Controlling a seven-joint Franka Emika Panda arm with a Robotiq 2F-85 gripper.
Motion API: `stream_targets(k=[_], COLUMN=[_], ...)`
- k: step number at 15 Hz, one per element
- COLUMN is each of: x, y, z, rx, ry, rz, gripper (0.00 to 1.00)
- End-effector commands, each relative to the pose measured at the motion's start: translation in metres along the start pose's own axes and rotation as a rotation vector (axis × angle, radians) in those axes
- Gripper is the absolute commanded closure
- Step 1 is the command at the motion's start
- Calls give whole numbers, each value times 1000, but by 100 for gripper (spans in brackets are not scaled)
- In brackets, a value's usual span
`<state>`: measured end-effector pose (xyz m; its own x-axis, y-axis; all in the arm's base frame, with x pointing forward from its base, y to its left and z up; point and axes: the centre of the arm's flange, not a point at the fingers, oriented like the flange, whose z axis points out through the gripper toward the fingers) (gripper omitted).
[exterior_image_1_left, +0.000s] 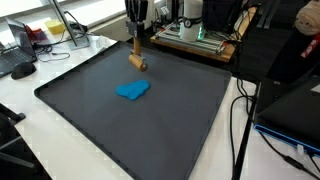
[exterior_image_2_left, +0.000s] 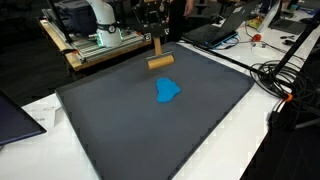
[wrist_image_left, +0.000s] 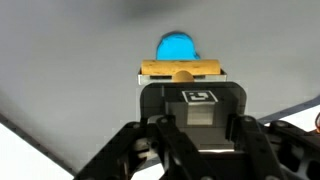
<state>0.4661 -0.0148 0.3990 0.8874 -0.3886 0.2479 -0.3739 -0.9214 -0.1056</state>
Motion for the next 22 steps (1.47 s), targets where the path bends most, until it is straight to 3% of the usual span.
stream_targets(k=[1, 3, 10, 18, 22], x=[-17, -22, -27, -24, -24], y=[-17, -29, -65, -104, -124], z=[-2, 2, 31, 74, 94], rx=[-63, -73, -87, -177, -269], ry=[159, 206, 237, 285, 285], rz=[18, 26, 113, 343, 472], gripper=[77, 77, 77, 77, 77])
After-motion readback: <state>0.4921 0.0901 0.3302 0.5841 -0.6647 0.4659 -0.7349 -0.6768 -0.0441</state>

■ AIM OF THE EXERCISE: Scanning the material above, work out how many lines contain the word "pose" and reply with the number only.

■ RESPONSE: 2